The Story of Xu Guanglin – Animated

The Story of Xu Guanglin

Xu Guanglin was born in Anshan, Liaoning Province, with a serious visual impairment. As a child, he could perceive a faint glimmer of light, but due to retinal detachment his eyesight deteriorated rapidly, leaving him completely blind. While other children played with toys or ran outdoors, Xu often withdrew from physical activities. He preferred listening to familiar shows and stories repeatedly, memorizing details with remarkable precision. His extraordinary memory would later become the foundation of his gift for Go.

Discovering Go

In 2016, when Xu was around ten years old, a local teacher introduced him to the ancient board game of Go. For most, Go is an intensely visual pursuit, with black and white stones spreading across a nineteen-by-nineteen grid. But Xu played by touch. Using a specially designed tactile board—where black stones had raised bumps and white stones were smooth—he learned to imagine entire board positions in his mind.

Only a year and a half after he began, Xu entered a provincial competition. To the astonishment of players and coaches alike, he won nine games in a row, defeating opponents far older and more experienced. The blind boy who could not see a single stone had suddenly become one of the brightest young talents in his region.

A Father’s Sacrifice

Xu’s father, Xu Rongsheng, believed fiercely in his son’s gift. Once a bus driver, he gave up his job to accompany his boy full time. The family had little savings, and life quickly became difficult. Relatives and Xu’s grandmother pooled their modest pensions to support the dream. In Beijing, they lived in rented rooms provided by kind educators who recognized Xu’s potential. Coaches trained him free of charge. For several years, Xu progressed steadily, reaching amateur 4-dan strength, guided at one point by professional player Gui Wenbo.

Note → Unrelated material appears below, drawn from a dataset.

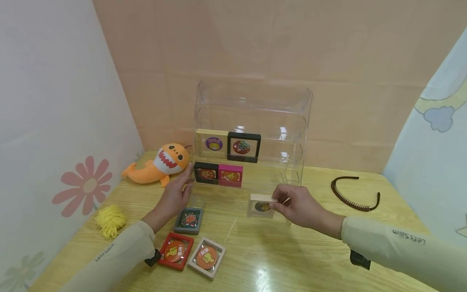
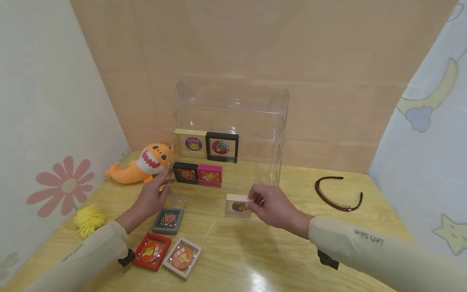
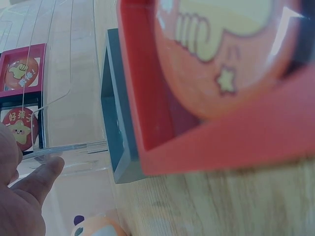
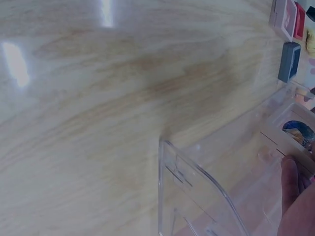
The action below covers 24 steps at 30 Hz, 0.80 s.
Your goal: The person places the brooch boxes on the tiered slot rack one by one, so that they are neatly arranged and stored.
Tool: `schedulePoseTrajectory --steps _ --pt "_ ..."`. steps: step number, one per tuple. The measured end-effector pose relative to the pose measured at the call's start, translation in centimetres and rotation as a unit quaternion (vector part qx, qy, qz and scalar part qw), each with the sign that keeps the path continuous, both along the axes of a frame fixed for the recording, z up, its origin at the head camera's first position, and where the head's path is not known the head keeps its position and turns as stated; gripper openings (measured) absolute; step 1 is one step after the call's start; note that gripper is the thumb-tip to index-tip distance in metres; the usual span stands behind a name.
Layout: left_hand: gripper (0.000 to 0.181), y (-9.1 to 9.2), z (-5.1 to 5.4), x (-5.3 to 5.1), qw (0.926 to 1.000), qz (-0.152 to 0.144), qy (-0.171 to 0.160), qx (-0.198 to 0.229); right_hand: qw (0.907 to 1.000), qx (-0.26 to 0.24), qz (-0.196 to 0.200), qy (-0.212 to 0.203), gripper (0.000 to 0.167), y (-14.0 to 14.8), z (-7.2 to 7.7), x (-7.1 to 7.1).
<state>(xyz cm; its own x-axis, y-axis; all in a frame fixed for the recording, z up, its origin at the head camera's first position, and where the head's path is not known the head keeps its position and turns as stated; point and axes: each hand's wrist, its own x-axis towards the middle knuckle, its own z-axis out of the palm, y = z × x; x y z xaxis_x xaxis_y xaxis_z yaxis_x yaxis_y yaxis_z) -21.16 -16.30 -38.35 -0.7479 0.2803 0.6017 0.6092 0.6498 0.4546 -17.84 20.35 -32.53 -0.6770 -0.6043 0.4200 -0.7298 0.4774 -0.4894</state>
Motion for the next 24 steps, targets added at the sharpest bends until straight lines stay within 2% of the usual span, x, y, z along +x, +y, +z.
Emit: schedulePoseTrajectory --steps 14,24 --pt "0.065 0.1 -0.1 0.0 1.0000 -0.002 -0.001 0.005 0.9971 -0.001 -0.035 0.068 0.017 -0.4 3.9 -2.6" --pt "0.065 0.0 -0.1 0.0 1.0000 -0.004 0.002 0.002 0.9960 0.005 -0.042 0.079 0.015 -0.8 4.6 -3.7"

But the road was never easy. Travel, training, and daily expenses weighed heavily on the family. Xu’s father, already aging, developed serious health problems. He suffered a stroke, leaving him too weak to continue the constant routine of guiding his son through tournaments and online practice.

The Waning Dream

For a blind Go player, online games had once been a vital lifeline. Xu’s father would sit beside him, describing moves, placing stones according to Xu’s instructions, and reading back the board position for Xu to memorize. This teamwork allowed Xu to train against distant opponents. But when his father fell ill, even this door closed. Without someone to serve as his hands and eyes, Xu could no longer compete online.

In China’s highly competitive Go world, consistent training is essential. But for Xu, the greatest obstacle is the pace of professional competition. His style of play is slow, since he must carefully memorize board positions and confirm moves without sight. Under strict time limits in official tournaments, this disadvantage makes it extremely difficult for him to keep up, no matter how talented he is.

A Painful Choice

Today, Xu Guanglin finds himself at a crossroads. His grandmother is frail, his father’s health has collapsed, and his family can no longer carry the costs of a professional Go pursuit. The most practical option left for him is to attend a special education school and learn massage, the path that many blind youth in China take. It offers security, independence, and the possibility of supporting his family.

Yet for Xu, whose mind once dazzled the Go world with clarity and creativity, the idea of leaving behind the game feels like surrendering a part of himself. His story is both inspiring and heartbreaking—a reminder of human resilience, but also of the heavy weight of circumstance.